Present at the meeting and voting unanimously to approve the TSP were councilors Wayne Rieskamp, Rebecca Grizzle, Jason Bolen, Bob Elliott, Robert Furlow and Floyd Fisher. 

Mayor Paul Aziz was absent. 

In other business, the council:

  •  Selected a winning name, LINX – Lebanon Inter-Neighborhood eXpress, for Lebanon’s transit system. 

The city held a contest that produced 152 name proposals, said City Manager Gary Marks, Elliott, Transportation Program Director Kindra Oliver and Marks met on Dec. 11 to reduce the list of ideas to three final options for the council to consider. 

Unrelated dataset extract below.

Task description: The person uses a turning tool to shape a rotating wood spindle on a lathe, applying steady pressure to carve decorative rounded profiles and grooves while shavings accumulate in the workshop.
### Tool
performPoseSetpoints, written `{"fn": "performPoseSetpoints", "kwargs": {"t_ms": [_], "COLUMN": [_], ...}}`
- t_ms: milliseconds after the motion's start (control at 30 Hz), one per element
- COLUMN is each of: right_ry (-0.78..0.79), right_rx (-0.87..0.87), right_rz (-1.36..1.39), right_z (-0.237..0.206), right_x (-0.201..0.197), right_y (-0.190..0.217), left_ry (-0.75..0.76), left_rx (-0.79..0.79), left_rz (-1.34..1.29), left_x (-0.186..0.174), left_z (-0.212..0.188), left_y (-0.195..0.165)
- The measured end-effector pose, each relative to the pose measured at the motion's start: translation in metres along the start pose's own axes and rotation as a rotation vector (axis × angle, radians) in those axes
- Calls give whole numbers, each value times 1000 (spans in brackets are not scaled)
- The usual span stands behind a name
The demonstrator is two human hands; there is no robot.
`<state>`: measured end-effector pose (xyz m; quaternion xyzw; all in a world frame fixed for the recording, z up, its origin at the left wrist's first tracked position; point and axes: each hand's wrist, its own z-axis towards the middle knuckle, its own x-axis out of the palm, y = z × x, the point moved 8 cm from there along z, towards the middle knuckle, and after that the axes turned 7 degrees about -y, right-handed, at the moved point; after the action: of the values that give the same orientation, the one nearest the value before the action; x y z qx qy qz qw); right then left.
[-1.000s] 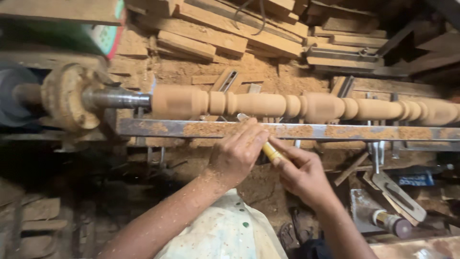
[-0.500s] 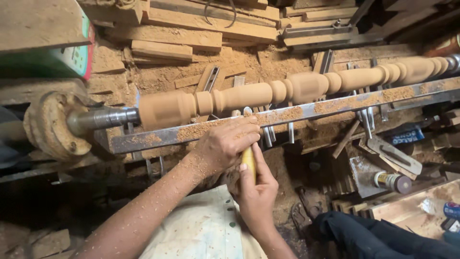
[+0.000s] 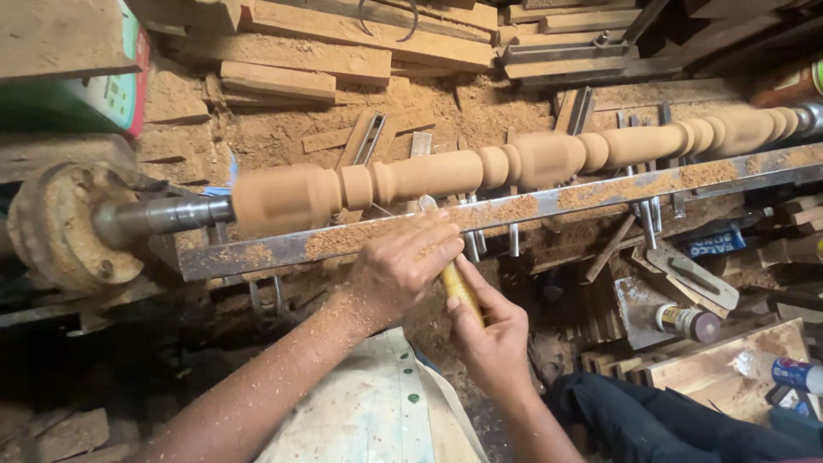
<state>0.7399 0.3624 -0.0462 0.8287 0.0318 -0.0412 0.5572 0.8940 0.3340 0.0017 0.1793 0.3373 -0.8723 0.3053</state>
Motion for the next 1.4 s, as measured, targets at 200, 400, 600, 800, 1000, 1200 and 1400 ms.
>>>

The city has had a long-standing dial-a-bus service, Marks said. The addition of a new fixed route suggested a new more expansive name was in order.

The contest to name the system was created as a fun way to involve citizens, Marks said. Winner Larry Weymouth will receive an iPad and a one-year bus pass. 

The other two options for the name were COLTS (City of Lebanon Transit System), and LIFTS, Lebanon Inter-community Fast Transit System. 

“It’s got to be LINX,” Bolen said. The system is “linking neighborhoods.”

LIFTS reminded Grizzle of Lyft, and Marks said the mayor thought COLTS sounded like a football team, which it is. 

The council agreed unanimously to LINX. 

  • Presented plaques to outgoing councilors Elliott, who has served for 16 years, and Fisher, who has served for 24 years. 

Elliott, who represents Ward 3, did not seek re-election to his council seat. He ran for mayor in November but did not win. He is succeeded by Michelle Steinhebel. 

Fisher represents Ward 2 and did not run for office in November. He is succeeded by Karin Stauder.

  • Approved a contract with Tyler Technologies for $102,350 to update the Police Department’s computer system. 
  • Approved a request by Marks to seek proposals to develop a public facilities master plan for City Hall and the existing Water Treatment Plant, located at the intersection of 2nd and A streets. 

The treatment plant property is included in the request because the city will need to find an appropriate use for the property once the new treatment plant on River Road becomes operational. 

Marks said that three studies have shown structural deficiencies relating to wind and seismic activity in the City Hall building. The last study recommended evacuating the building when wind speeds reach 45 mph. 

City Hall was built in 1928 with additions made over the years. 

Marks said that current operations and staff have filled all usable space in City Hall, noting the steady growth in Lebanon during the past 10 years.